E’ trascorsa più di una settimana dai fattacci di Brescia-Roma, partita di campionato diretta malamente dal signor Carmine Russo di Nola. Giallorossi puniti e penalizzati oltremodo dal fischietto campano, e ciò è stato riconosciuto unanimemente da mass media e non solo. Persino i presidenti di Lega (Beretta) ed AIA (Nicchi) si sono schierati al fianco della società capitolina, i cui dirigenti a fine partita si esibirono in amari sfoghi nei confronti dell’imbarazzante arbitraggio.

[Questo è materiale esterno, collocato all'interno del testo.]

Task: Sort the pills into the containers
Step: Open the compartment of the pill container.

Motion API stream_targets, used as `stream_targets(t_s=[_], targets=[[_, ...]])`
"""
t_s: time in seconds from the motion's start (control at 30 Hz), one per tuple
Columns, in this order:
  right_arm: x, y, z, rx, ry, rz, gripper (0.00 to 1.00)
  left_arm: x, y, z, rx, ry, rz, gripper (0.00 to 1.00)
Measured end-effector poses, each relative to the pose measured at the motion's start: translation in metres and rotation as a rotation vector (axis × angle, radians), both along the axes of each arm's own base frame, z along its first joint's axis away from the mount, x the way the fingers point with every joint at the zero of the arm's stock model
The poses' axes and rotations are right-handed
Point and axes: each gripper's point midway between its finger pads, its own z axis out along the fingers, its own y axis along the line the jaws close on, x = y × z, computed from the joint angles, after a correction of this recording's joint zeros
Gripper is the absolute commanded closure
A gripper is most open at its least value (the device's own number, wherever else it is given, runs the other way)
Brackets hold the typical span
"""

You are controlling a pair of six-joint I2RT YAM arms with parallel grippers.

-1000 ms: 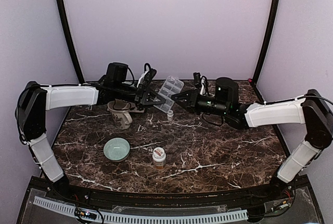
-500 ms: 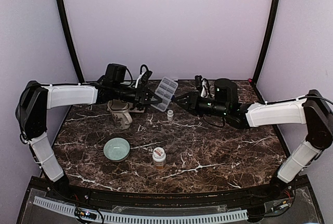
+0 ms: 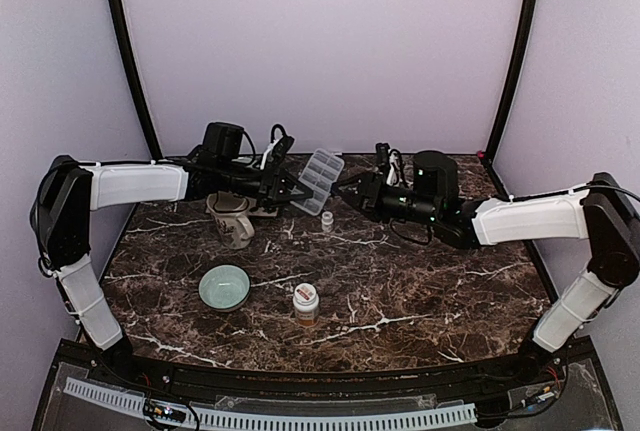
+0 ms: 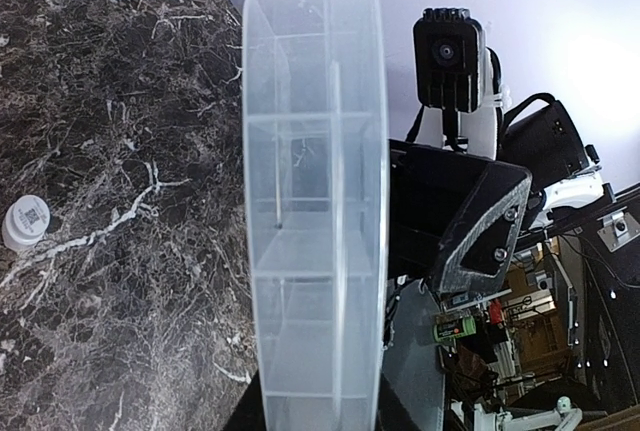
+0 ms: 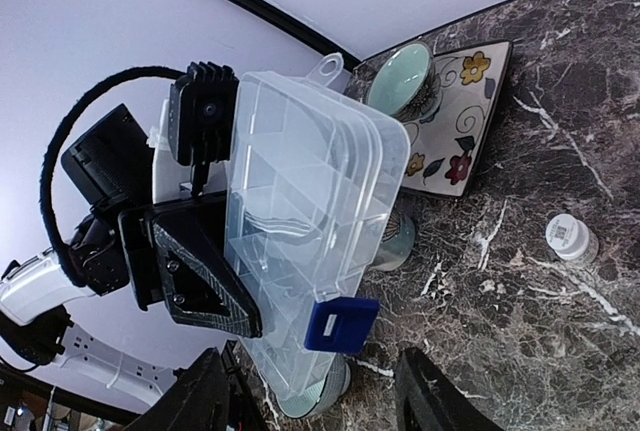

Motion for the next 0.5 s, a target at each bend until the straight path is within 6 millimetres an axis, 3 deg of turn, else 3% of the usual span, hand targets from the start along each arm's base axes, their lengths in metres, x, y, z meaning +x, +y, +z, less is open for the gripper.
stream_targets(t_s=[0.13,0.33,0.5], targets=[[0.000,0.003,0.002,0.018,-0.008,0.013,0.42,-0.002,-0.001,0.002,-0.011,0.008,-0.011,1.00],[0.002,0.008,-0.016,0.003,0.026,0.022,0.43,-0.004,-0.001,0.004,-0.020,0.013,-0.022,1.00],[0.002,0.010,-0.017,0.014,0.032,0.030,0.44,-0.005,-0.001,0.005,-0.024,0.019,-0.030,1.00]])
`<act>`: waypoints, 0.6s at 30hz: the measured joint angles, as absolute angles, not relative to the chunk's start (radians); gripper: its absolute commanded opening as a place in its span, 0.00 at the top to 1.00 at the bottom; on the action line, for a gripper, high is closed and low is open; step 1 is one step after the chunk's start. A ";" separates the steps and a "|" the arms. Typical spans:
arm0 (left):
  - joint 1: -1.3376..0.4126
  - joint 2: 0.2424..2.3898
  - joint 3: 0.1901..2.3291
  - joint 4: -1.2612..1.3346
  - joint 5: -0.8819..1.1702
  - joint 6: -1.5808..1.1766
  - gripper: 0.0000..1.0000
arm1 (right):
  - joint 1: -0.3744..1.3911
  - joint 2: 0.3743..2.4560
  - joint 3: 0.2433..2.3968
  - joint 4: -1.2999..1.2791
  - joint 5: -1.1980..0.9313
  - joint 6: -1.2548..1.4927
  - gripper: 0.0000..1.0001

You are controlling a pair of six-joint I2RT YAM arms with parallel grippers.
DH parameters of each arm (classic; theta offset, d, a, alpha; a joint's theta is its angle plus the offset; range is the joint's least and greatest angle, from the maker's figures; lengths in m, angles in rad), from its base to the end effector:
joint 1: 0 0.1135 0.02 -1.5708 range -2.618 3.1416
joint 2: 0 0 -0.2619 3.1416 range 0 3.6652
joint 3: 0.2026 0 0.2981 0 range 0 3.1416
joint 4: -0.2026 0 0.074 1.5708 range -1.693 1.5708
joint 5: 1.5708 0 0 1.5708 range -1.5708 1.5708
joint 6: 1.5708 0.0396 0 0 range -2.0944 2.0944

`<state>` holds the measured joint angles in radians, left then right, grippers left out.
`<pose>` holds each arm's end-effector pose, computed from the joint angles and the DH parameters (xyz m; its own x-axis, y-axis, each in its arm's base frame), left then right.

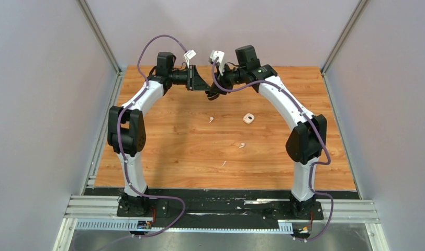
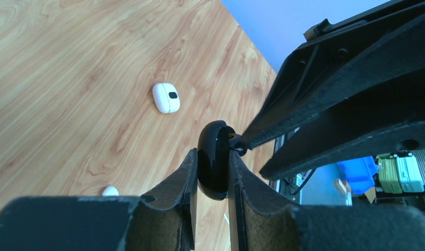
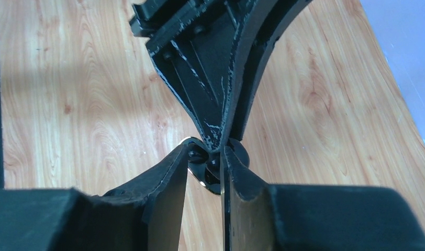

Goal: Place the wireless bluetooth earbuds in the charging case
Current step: Place the earbud in the charging case.

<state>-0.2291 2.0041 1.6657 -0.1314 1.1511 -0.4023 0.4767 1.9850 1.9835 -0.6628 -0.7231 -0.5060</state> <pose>0.4843 -0.1501 0.2700 -0.7524 0.0116 -0.6586 0.6422 0.2352 -0.7295 0.4315 0.2523 0.3489 -0.0880 -0.4544 -0.8864 -0.9713 0.2365 -0.0248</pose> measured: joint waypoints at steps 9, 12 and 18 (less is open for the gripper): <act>-0.229 2.004 1.666 -0.137 1.150 -0.403 1.00 | 0.483 1.979 1.932 -0.665 -0.668 -0.558 0.74; -0.229 2.004 1.666 -0.137 1.150 -0.403 1.00 | 0.486 1.979 1.930 -0.667 -0.657 -0.568 0.81; -0.229 2.004 1.666 -0.139 1.151 -0.390 1.00 | 0.490 1.977 1.930 -0.666 -0.645 -0.607 0.86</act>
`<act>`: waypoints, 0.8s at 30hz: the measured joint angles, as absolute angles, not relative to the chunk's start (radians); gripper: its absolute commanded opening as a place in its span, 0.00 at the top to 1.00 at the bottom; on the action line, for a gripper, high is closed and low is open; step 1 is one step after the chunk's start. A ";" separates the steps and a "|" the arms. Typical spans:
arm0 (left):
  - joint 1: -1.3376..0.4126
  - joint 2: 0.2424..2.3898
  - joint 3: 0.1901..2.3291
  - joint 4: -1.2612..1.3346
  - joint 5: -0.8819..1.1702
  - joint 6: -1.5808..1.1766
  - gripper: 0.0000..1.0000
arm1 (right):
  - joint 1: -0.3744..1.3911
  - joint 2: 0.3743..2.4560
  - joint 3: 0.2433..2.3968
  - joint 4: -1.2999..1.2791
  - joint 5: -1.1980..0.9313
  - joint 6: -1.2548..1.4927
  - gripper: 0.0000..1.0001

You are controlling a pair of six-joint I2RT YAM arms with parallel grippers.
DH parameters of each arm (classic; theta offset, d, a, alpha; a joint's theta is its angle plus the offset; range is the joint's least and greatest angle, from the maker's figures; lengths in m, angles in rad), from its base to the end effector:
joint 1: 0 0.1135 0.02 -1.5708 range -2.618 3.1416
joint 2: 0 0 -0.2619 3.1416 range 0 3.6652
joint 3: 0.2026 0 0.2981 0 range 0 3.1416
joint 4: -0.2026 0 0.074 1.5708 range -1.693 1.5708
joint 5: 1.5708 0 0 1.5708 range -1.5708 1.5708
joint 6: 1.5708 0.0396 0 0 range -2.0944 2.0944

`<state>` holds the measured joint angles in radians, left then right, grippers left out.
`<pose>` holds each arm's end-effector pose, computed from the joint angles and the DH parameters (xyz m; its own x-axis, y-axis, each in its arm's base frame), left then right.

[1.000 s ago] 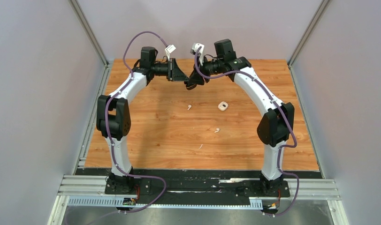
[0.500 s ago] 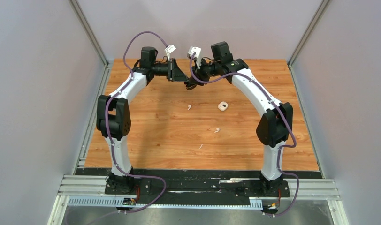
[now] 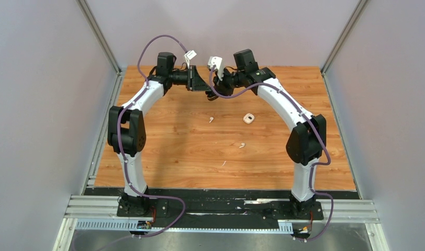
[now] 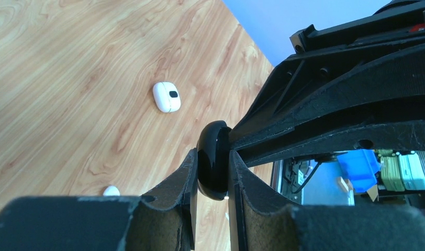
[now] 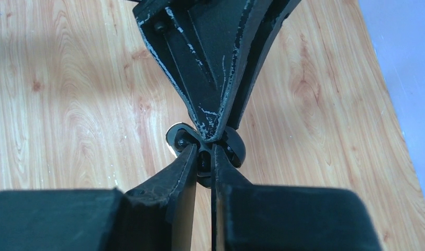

Il Brescia, ovviamente non colpevole di tutto ciò, ha agguantato tre punti preziosi. Ma il presidente Gino Corioni non ha voluto prendere in considerazione l’idea di riconoscere i clamorosi errori di Russo. Anzi, a ormai nove giorni di distanza, egli coglie l’occasione per attaccare la Roma ai microfoni di un’emittente radiofonica ‘laziale’, Radiosei, ecco le sue parole: “Il can can fatto dalla Roma e’ vergognoso. Maltrattare una piccola e’ normale, con una grande crolla il mondo. Fosse successa a noi una cosa simile nessuno avrebbe aperto bocca e l’arbitro avrebbe preso 6,5 o 7 in pagella”.
Affermazione facilmente smentibile dai fatti. Roma-Bologna, disputata tre giorni prima all’Olimpico, vide un’infelice direzione di gara da parte dell’arbitro Peruzzo di Schio (reo di non aver concesso due rigori ai felsinei), sottolineata dalle insufficienze affibiategli da quasi tutti i quotidiani nazionali e non. A volte, anziché arrampicarsi sugli specchi, basterebbe riconoscere di aver avuto dei vantaggi e far più bella figura. Ma d’altronde la fazione e fazione, e difendere il proprio orticello è l’obiettivo primario, anche a discapito della realtà dei fatti.